- **Directions for this task**: Go through the records below and show every line with the string "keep".

- **Excerpted data**:
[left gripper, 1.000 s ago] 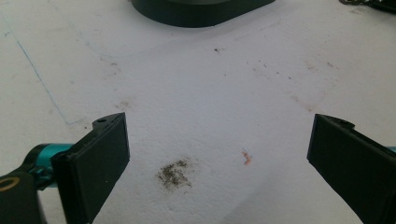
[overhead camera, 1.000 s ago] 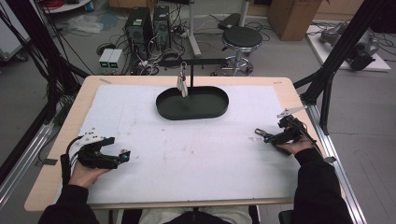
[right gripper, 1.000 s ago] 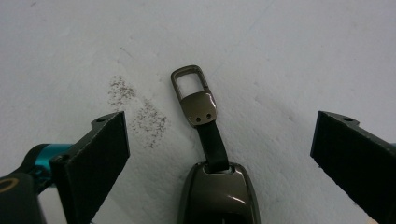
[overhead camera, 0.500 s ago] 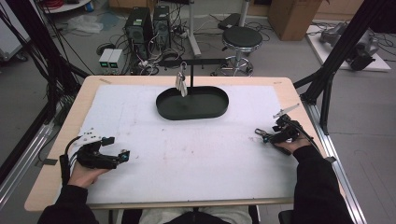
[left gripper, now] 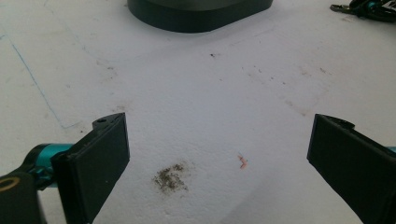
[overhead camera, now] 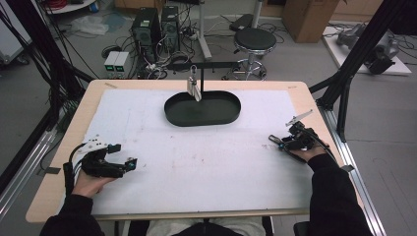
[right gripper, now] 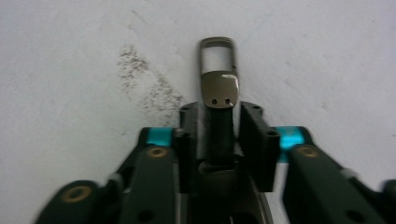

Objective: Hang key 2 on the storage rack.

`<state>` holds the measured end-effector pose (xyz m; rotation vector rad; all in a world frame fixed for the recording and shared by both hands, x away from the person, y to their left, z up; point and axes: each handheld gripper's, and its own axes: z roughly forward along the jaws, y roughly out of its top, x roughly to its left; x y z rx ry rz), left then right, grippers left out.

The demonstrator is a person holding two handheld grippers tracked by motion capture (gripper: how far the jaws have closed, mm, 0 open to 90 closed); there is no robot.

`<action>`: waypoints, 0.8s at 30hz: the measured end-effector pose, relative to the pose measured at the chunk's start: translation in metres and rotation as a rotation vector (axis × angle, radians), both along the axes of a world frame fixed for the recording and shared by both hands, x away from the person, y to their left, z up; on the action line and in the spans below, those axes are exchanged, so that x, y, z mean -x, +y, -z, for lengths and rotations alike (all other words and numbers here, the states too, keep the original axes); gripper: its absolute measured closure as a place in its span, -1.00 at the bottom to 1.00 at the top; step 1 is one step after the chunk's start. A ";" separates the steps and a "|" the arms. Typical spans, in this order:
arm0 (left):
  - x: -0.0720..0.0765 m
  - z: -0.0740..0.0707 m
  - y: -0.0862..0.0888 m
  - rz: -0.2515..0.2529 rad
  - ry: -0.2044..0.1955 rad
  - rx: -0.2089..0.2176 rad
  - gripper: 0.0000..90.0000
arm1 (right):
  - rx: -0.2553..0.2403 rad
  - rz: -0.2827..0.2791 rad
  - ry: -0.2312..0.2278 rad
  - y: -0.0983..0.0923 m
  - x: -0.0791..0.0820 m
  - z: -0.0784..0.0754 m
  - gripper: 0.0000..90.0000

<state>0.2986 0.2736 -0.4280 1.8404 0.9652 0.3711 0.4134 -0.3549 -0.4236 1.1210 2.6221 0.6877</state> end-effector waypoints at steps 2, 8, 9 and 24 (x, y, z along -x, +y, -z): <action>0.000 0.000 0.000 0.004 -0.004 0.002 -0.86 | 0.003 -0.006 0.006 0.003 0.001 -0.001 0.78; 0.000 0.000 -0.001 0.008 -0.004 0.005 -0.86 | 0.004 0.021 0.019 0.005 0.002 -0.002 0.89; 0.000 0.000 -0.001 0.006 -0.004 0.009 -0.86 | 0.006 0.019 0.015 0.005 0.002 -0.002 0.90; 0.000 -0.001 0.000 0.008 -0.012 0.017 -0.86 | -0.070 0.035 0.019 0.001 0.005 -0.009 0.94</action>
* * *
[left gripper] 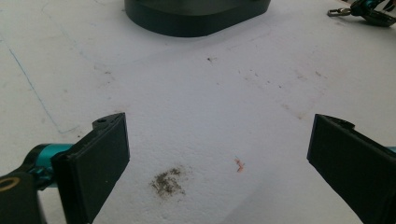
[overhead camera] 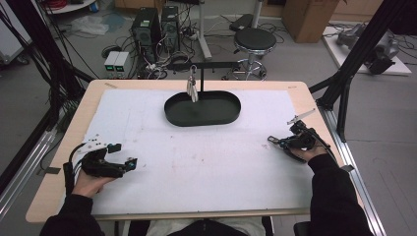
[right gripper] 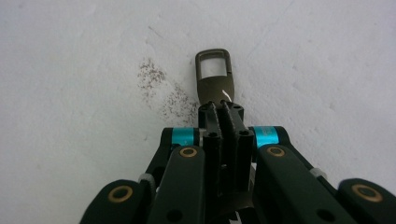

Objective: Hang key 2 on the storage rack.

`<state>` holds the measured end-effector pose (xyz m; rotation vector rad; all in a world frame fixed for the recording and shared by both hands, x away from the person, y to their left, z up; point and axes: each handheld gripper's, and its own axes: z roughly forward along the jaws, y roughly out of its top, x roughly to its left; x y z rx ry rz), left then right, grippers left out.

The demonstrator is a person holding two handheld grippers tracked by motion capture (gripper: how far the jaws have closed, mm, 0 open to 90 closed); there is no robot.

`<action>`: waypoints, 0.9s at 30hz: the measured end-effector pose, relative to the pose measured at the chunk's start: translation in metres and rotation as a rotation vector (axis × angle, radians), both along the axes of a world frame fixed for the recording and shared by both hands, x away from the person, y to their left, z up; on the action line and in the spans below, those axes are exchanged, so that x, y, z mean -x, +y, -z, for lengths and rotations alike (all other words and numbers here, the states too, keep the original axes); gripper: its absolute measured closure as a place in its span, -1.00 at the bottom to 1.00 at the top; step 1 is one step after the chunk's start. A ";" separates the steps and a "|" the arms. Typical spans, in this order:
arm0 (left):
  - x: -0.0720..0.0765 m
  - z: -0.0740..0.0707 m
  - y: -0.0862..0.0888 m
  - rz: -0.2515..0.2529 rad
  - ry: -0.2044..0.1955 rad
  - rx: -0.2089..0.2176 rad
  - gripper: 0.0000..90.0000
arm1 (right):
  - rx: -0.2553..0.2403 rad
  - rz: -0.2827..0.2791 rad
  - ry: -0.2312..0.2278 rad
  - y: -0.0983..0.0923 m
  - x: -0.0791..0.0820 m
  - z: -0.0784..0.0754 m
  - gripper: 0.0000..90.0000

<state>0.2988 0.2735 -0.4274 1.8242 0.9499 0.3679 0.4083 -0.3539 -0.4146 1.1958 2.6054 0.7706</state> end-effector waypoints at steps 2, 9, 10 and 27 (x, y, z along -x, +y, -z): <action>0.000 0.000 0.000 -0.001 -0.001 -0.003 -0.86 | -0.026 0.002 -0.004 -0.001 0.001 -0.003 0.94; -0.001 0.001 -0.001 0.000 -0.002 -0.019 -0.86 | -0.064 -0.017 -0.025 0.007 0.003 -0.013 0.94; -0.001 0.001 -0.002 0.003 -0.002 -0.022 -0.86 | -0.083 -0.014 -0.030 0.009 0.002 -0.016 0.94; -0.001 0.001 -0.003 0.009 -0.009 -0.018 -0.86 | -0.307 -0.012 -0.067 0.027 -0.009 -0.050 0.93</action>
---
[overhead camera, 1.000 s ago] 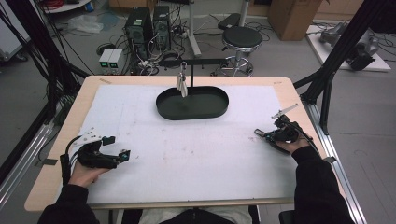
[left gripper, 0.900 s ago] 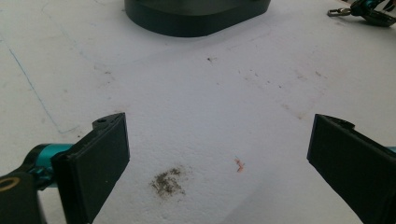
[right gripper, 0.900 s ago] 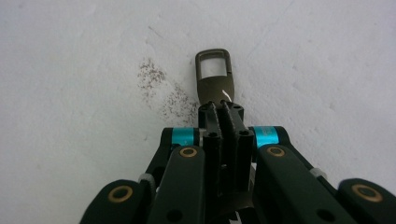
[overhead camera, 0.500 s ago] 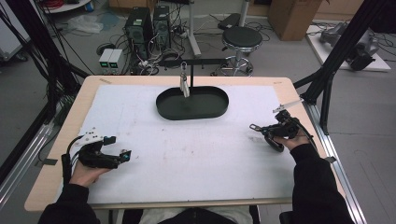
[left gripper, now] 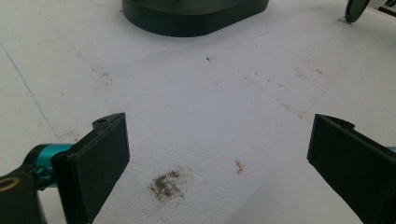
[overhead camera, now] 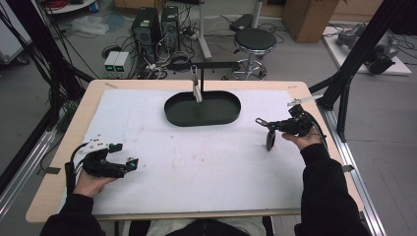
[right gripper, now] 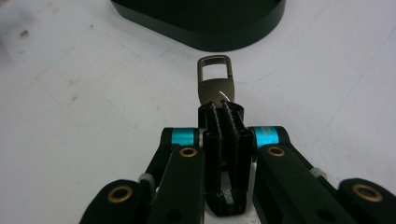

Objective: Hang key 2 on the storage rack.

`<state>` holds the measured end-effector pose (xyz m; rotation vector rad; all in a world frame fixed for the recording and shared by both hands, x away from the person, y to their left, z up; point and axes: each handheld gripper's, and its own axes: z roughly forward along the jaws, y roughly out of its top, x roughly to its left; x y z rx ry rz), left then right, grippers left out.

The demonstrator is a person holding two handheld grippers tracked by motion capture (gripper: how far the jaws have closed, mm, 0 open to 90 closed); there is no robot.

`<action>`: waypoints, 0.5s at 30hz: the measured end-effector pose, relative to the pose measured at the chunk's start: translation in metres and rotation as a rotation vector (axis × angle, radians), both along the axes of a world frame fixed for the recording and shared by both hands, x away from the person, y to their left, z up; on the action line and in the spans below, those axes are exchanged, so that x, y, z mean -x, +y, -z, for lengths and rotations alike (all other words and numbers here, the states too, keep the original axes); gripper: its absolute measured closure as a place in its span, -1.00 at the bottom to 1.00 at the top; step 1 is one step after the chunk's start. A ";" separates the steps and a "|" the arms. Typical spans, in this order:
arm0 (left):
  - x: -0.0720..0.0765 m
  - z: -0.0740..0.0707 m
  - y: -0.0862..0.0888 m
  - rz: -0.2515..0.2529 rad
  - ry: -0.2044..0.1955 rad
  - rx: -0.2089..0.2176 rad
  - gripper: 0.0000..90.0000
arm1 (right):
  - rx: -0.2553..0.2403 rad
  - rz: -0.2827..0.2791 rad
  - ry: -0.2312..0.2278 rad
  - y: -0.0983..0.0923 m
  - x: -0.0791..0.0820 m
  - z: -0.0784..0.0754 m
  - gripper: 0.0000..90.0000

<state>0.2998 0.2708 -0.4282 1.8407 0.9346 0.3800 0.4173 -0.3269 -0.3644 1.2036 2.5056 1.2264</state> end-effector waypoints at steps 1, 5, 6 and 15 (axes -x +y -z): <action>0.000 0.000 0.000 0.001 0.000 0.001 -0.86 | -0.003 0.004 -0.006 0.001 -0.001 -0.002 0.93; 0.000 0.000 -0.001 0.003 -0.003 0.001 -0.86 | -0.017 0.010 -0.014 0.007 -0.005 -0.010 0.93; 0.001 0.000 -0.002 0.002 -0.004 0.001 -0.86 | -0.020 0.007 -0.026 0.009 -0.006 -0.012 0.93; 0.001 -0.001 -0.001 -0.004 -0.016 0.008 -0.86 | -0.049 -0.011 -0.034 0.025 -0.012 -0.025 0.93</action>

- **Reply to the exercise**:
`<action>`: waypoints, 0.8s at 30hz: the measured end-effector pose, relative to the pose measured at the chunk's start: translation in metres and rotation as a rotation vector (axis × angle, radians), both along the axes of a world frame fixed for the recording and shared by both hands, x away from the person, y to their left, z up; on the action line and in the spans below, those axes are exchanged, so that x, y, z mean -x, +y, -z, for lengths and rotations alike (all other words and numbers here, the states too, keep the original axes); gripper: its absolute measured closure as a place in its span, -1.00 at the bottom to 1.00 at the top; step 1 is one step after the chunk's start. A ";" separates the steps and a "|" the arms. Typical spans, in this order:
`<action>`: waypoints, 0.9s at 30hz: the measured end-effector pose, relative to the pose measured at the chunk's start: translation in metres and rotation as a rotation vector (axis × angle, radians), both along the axes of a world frame fixed for the recording and shared by both hands, x away from the person, y to their left, z up; on the action line and in the spans below, those axes are exchanged, so that x, y, z mean -x, +y, -z, for lengths and rotations alike (all other words and numbers here, the states too, keep the original axes); gripper: its absolute measured closure as a place in its span, -1.00 at the bottom to 1.00 at the top; step 1 is one step after the chunk's start. A ";" separates the steps and a "|" the arms. Typical spans, in this order:
`<action>`: waypoints, 0.5s at 30hz: the measured end-effector pose, relative to the pose measured at the chunk's start: translation in metres and rotation as a rotation vector (axis × angle, radians), both along the axes of a world frame fixed for the recording and shared by both hands, x away from the person, y to their left, z up; on the action line and in the spans below, those axes are exchanged, so that x, y, z mean -x, +y, -z, for lengths and rotations alike (all other words and numbers here, the states too, keep the original axes); gripper: its absolute measured closure as a place in its span, -1.00 at the bottom to 1.00 at the top; step 1 is one step after the chunk's start. A ";" separates the steps and a "|" the arms. Typical spans, in this order:

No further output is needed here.